Data below -
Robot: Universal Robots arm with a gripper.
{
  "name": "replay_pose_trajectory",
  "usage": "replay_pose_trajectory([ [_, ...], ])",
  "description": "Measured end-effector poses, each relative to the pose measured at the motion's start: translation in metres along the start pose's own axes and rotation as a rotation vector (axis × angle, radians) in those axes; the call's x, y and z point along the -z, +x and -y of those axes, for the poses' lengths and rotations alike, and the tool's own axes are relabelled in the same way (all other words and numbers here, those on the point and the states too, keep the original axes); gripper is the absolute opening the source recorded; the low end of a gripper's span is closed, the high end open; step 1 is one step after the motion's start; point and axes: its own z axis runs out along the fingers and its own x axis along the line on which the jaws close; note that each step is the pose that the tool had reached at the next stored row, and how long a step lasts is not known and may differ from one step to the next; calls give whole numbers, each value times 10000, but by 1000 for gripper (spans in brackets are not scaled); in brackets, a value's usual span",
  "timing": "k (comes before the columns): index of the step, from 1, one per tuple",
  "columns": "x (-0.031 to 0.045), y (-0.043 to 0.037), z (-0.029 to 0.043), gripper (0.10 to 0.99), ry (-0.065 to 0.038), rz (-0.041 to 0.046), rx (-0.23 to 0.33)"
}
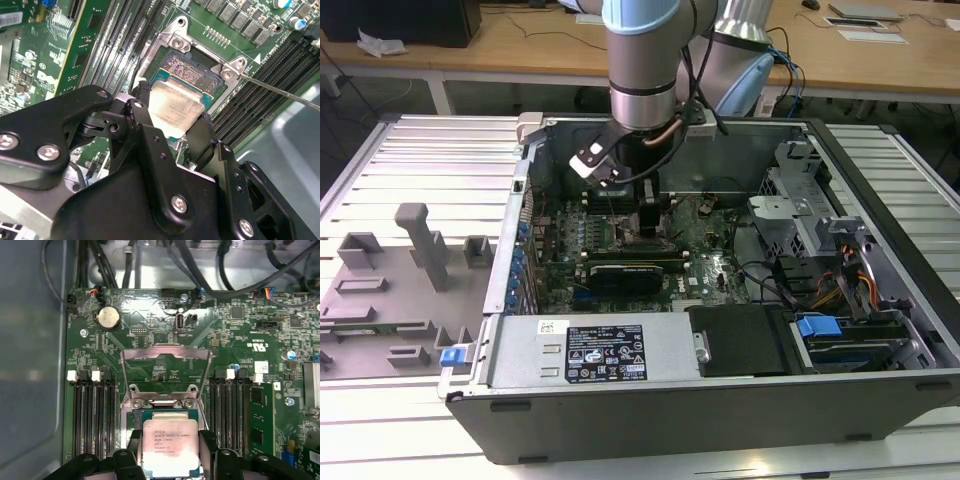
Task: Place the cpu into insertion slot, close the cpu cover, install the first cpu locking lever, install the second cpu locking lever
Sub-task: 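Place the cpu into insertion slot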
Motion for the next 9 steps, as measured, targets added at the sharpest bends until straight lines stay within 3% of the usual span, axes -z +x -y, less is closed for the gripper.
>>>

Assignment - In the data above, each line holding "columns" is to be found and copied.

Answer space -
  "timing": "k (comes before the columns): index of the step, from 1, one per tuple",
  "columns": "x (-0.031 to 0.045), y (-0.043 to 0.037), z (-0.029 to 0.043), gripper (0.10 to 0.99), ry (-0.065 to 0.038), rz (-0.041 to 0.046), rx (-0.23 to 0.33)"

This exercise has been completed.